All indicators are that the growth that was predicted to take place for e-commerce over the next few years has been accelerated and compressed into the current months, and that in a post-COVID world this shift will persist and continue to grow.

Those of us in the fulfillment arena know that now “Every day is Cyber Monday.” People all over the world are at home shopping online for all of their needs.

Find a fulfillment provider that thrives with sudden growth.

Even in normal times, digitally driven companies such as direct-to-consumer brands do not grow linearly; rather, they grow in a “hockey-stick” curve pattern. That always has been difficult from the fulfillment standpoint.

It’s clear why that’s difficult for self-fulfilling brands — after all, this is a capital investment. It is a heavy undertaking to begin with, and expanding suddenly is costly and difficult. What is just as problematic is that many fulfillment companies also break when their customers suddenly scale.

They too have grave difficulty scaling. Look for a 3PL that specializes in scaling with its customers. Ask for specific examples of how it handles sudden growth and be clear that you expect for this to happen. If the company is just OK at it, keep looking. One of the worst things that can happen is you suddenly find great success and your fulfillment system fails you.

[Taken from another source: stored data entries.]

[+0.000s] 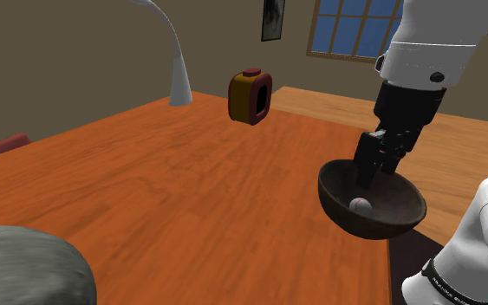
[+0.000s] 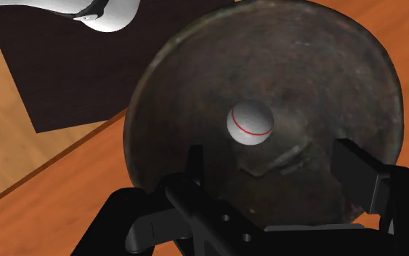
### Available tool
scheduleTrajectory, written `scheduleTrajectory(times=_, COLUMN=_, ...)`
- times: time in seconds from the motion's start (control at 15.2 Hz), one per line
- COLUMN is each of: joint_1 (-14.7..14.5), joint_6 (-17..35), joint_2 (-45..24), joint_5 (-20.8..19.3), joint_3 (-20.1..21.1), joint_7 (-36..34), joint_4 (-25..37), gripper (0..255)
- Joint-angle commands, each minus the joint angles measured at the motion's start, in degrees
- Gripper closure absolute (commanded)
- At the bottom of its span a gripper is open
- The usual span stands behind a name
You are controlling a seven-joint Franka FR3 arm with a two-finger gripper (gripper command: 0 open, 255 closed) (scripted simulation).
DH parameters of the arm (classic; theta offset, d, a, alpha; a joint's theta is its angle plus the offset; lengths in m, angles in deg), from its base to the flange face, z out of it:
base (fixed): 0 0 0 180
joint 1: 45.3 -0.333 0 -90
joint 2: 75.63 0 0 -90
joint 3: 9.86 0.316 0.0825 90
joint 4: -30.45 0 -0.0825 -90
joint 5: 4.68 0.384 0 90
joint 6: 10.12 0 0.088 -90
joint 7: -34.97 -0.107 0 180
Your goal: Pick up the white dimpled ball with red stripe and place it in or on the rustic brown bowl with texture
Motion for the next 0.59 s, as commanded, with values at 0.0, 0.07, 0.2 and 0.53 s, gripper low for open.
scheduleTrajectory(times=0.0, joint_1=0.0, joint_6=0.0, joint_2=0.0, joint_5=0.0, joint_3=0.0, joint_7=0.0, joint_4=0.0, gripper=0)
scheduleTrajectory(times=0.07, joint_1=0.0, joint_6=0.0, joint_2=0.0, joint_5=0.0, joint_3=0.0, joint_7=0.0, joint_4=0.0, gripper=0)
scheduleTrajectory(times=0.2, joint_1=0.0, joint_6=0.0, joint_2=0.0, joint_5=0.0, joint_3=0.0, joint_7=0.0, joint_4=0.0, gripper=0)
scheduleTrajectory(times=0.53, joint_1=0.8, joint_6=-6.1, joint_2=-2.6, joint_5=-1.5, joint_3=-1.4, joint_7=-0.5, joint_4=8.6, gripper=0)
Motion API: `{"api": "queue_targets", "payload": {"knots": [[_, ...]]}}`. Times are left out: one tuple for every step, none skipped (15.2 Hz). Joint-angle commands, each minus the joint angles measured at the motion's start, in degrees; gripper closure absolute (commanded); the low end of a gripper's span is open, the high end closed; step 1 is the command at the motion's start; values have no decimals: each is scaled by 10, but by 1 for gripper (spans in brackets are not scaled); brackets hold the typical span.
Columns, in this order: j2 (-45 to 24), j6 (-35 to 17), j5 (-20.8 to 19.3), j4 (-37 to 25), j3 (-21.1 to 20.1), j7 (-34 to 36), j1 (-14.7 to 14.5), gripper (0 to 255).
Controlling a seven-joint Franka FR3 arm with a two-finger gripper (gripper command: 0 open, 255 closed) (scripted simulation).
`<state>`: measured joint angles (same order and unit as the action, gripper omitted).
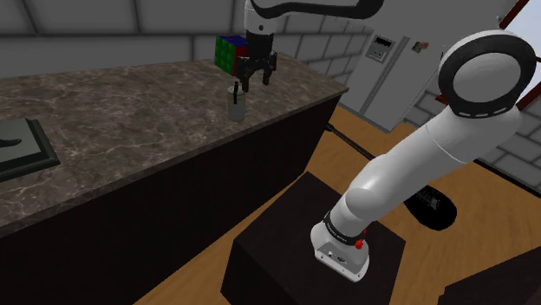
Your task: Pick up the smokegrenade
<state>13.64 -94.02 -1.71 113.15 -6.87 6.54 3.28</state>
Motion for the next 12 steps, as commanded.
{"api": "queue_targets", "payload": {"knots": [[-52,-5,-9,-44,-2,15,4,0],[-76,-3,-14,-69,-3,22,5,0],[-101,0,-18,-94,-3,29,6,0],[-125,3,-23,-120,-4,36,7,0],[-150,7,-28,-147,-4,43,7,0],[-175,13,-32,-176,-3,50,7,0],[-176,13,-33,-177,-3,50,7,0],[-175,5,-33,-169,-3,50,7,0],[-175,-3,-33,-161,-3,51,7,0],[-175,-11,-33,-153,-3,51,7,0],[-175,-18,-33,-145,-2,52,7,0],[-175,-26,-33,-138,-2,52,7,0]]}}
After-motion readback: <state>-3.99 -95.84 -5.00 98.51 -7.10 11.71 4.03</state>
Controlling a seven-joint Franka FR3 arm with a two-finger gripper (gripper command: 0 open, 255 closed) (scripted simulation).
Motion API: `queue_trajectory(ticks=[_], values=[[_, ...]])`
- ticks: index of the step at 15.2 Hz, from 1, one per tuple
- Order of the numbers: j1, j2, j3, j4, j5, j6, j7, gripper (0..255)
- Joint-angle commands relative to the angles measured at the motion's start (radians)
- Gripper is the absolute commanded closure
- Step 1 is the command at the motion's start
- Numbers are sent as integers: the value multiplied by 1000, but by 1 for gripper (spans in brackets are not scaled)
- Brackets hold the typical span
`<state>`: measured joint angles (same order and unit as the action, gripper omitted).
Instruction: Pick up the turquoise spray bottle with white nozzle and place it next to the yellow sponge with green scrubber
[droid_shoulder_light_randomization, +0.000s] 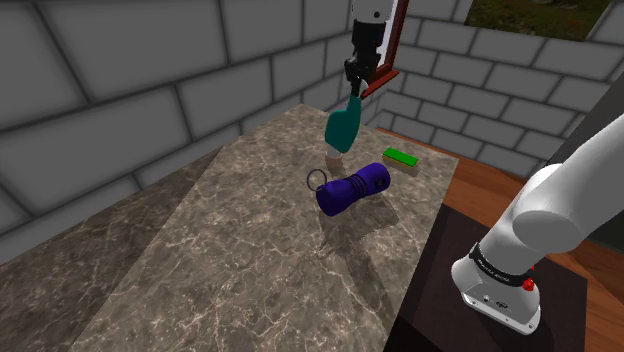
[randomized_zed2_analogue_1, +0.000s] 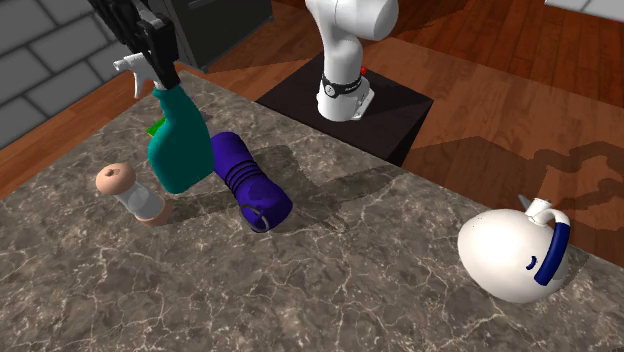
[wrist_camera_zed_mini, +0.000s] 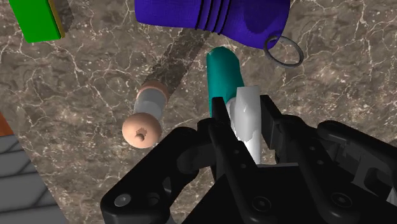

4. Be a Real Partner With Your Fulfillment Provider

The e-commerce company/fulfillment company relationship is unlike most client/provider relationships in that the integration and collaborations between both sides of this equation translates directly into increased success.

The more information, data and forecasts you can provide to your 3PL partner, the better it can provide excellence at scale for you. E-commerce is a complex ecosystem, and aside from the development and production of the brand’s product itself, fulfillment is the single most important “real-world” manifestation of the brand, so make it a true partnership.

Rafael Zakinov

Rafael Zakinov, a New York-based e-commerce entrepreneur with the dream of perfecting logistics and order fulfillment, founded the Ruby Has fulfillment company in 2011. Before founding Ruby Has, Rafael built a successful omnichannel e-commerce business.